Une démarche diagnostique optimisée

Si l’examen endoscopique est la référence, il s’agit d’un examen long, invasif et peu sensible.

De nouveaux tests moléculaires sont désormais disponibles. Les tests de détection des souches toxinogènes sont très sensibles mais peu spécifiques, alors que ceux qui détectent les toxines dans les selles sont très spécifiques mais peu sensibles. Ainsi, les recommandations européennes et françaises (Référentiel en microbiologie médicale : REMIC 2018) proposent d’utiliser un algorithme de diagnostic en deux étapes avec un test rapide de screening (par exemple, un test dépistant un antigène spécifique de C. difficile, la glutamate déshydrogénase [GDH], mais non spécifique des souches toxinogènes) puis un test de détection des toxines libres (test immuno-enzymatique).

Prise en charge : quelles nouveautés ?

Les premières mesures à mettre en place sont la réhydratation du patient et l’arrêt de l’antibiothérapie en cause ou son remplacement par un antibiotique à moindre risque.

Si les symptômes persistent, un traitement spécifique doit être initié.

La vancomycine et la fidaxomicine sont des molécules à spectre plus étroit que le métronidazole et entraînent moins de dysbiose intestinale (dispensation hospitalière).

En prévention des récidives, le bezlotoxumab (anticorps monoclonal dirigé contre la toxine B), permet de réduire leur taux de l’ordre de 37 % si administré en association à un traitement standard. La transplantation de microbiote fécal s’est avérée efficace dans plus de 90 % des cas pour le traitement des récidives multiples.

La Société européenne de microbiologie clinique et des maladies infectieuses (ESCMID) a réactualisé récemment les recommandations pour le traitement des ICD, selon la forme clinique (bénigne, sévère, compliquée), le risque et le nombre de récidives (v. figure).

Principales nouveautés :

– le métronidazole n’est plus recommandé, sauf si c’est la seule molécule disponible (par exemple en ville) ou si le patient ne peut pas prendre de médication par voie orale (le métronidazole par voie IV peut alors être proposé) ;

– la fidaxomicine est privilégiée pour le traitement initial d’une ICD ou d’une première récidive ;

– le bezlotoxumab est recommandé pour la première récidive lorsque la fidaxomicine a été utilisée en première intention ;

– la transplantation de microbiote fécal ou le bezlotoxumab sont priorisés en association à un traitement standard lors d’une deuxième récidive et au-delà.
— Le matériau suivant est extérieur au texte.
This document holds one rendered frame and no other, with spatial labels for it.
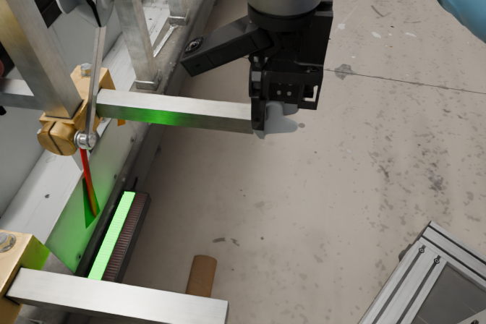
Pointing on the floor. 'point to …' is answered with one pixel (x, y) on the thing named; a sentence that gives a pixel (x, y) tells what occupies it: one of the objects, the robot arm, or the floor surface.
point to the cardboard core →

Seule l’amélioration des signes cliniques rend compte de l’efficacité du traitement (pas de contrôle microbiologique recommandé).

Prévention : cruciale

Tout d’abord, le bon usage des antibiotiques est essentiel, et notamment la diminution de la prescription de certaines classes particulièrement à risque : céphalosporines, clindamycine, amoxicilline + acide clavulanique, nouvelles fluoroquinolones.

Pour prévenir la transmission croisée : isolement du patient infecté et mesures d’hygiène.

Des vaccins sont en cours de développement : celui à toxines recombinantes est le plus avancé.

D’après
Barbut F, Eckert C, Lalande V, et al. Clostridioides difficile : des recommandations actualisées.  Rev Prat 2022;72(7);703-8.
Pour en savoir plus :
Van Prehn J, Reigadas E, Vogelzang EH, et al. European Society of Clinical Microbiology and Infectious Diseases: 2021 update on the treatment guidance document for Clostridioides difficile infection in adults.  Clin Microbiol Infect 2021;27 Suppl 2:S1-S21.